De mãos dadas, Filémon e Báucis caminharam morro acima.

— Você sabe quem era aquele rapaz? — questionou Filémon.

— Hermes — disse Báucis. — Quando ele abriu a porta para nos deixar sair, eu vi as cobras enroladas no bastão dele. Estavam vivas!

— Então, o homem que ele chamava de pai era… devia ser…

— Zeus!

— Oh, meu deus! — Filémon fez uma pausa na encosta para recuperar o fôlego. — Está ficando tão escuro, meu amor… O som do trovão está se aproximando. Imagino se…

— Não, querido, não podemos olhar para trás. Não podemos.

Desgostoso com a hostilidade e as desavergonhadas violações das leis da hospitalidade demonstradas pelos moradores de Eumeneia, Zeus tinha resolvido fazer com aquela comunidade o que tinha feito na época de Deucalião e o Grande Dilúvio.

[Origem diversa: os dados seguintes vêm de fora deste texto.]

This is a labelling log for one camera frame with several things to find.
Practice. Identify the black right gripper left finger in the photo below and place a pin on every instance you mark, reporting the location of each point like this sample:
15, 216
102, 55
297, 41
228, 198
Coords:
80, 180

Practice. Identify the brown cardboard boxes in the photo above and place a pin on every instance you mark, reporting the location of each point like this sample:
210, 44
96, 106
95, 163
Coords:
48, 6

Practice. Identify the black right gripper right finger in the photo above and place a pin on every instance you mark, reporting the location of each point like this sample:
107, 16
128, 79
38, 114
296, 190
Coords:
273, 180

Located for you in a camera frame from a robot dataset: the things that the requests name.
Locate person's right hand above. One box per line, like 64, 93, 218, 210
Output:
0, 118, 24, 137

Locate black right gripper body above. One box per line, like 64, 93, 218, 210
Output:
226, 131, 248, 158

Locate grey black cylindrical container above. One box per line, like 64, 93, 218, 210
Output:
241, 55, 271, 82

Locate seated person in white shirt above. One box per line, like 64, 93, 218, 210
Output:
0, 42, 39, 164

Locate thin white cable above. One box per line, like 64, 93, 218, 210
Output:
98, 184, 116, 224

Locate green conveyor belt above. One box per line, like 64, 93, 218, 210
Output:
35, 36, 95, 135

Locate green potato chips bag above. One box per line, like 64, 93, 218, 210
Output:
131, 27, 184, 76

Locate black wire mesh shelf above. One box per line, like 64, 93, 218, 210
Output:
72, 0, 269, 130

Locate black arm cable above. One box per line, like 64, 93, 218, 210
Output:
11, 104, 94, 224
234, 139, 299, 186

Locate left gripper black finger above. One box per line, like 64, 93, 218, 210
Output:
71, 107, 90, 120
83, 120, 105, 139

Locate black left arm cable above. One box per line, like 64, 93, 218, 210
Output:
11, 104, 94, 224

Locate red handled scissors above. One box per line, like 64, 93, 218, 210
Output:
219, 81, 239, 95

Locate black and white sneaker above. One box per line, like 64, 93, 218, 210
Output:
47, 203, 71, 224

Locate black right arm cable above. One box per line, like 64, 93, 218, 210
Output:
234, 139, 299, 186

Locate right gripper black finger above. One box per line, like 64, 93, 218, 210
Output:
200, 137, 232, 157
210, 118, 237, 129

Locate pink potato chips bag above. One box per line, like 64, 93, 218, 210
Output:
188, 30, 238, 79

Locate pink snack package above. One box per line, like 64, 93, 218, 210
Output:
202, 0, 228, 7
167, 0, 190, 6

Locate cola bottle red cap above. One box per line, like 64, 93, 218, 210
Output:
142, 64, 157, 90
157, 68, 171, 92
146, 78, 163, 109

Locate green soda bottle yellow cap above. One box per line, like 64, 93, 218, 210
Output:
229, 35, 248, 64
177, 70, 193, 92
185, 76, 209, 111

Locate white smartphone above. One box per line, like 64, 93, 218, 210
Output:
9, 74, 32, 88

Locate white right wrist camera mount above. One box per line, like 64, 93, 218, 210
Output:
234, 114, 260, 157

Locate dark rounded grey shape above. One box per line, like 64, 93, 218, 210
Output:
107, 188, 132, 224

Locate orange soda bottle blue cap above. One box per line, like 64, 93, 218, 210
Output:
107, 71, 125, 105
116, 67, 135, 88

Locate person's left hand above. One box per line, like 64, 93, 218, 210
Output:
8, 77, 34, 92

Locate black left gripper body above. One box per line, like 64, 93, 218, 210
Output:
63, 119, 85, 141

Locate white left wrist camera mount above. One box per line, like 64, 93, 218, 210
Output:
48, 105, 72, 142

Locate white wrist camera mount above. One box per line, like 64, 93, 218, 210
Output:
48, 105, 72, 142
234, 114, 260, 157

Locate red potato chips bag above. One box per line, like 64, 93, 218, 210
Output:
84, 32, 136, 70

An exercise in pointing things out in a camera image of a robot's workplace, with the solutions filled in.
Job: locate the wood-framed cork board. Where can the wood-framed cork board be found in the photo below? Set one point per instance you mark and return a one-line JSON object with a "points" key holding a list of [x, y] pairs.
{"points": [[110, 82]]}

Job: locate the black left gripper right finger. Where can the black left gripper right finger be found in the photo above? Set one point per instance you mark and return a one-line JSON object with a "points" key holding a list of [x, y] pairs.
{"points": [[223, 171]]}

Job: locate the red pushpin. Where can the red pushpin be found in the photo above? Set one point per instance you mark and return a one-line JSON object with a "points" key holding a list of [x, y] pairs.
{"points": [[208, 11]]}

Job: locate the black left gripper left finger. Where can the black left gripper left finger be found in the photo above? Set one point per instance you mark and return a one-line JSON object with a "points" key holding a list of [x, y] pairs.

As nuvens, sob seu comando, se juntaram em uma densa massa, os raios relampejaram, os trovões ribombaram e a chuva começou a cair.

Quando o casal idoso conseguiu chegar ao topo do morro, torrentes de água passavam jorrando por eles.

— Não podemos simplesmente ficar aqui na chuva, dando as costas para a cidade — disse Báucis.

— Se você olhar, eu olho.

— Eu o amo, Filémon, meu marido.

— Eu a amo, Báucis, minha mulher.

Eles se viraram e olharam para baixo. Fizeram isso no momento exato de ver uma grande inundação engolindo Eumeneia, antes de Filémon ser transformado em um carvalho e Báucis, em uma tília.

Durante centenas de anos, as duas árvores ficaram lado a lado, símbolos do amor eterno e da bondade humilde, seus galhos entrelaçados todos pendurados com prendas de peregrinos admiradores.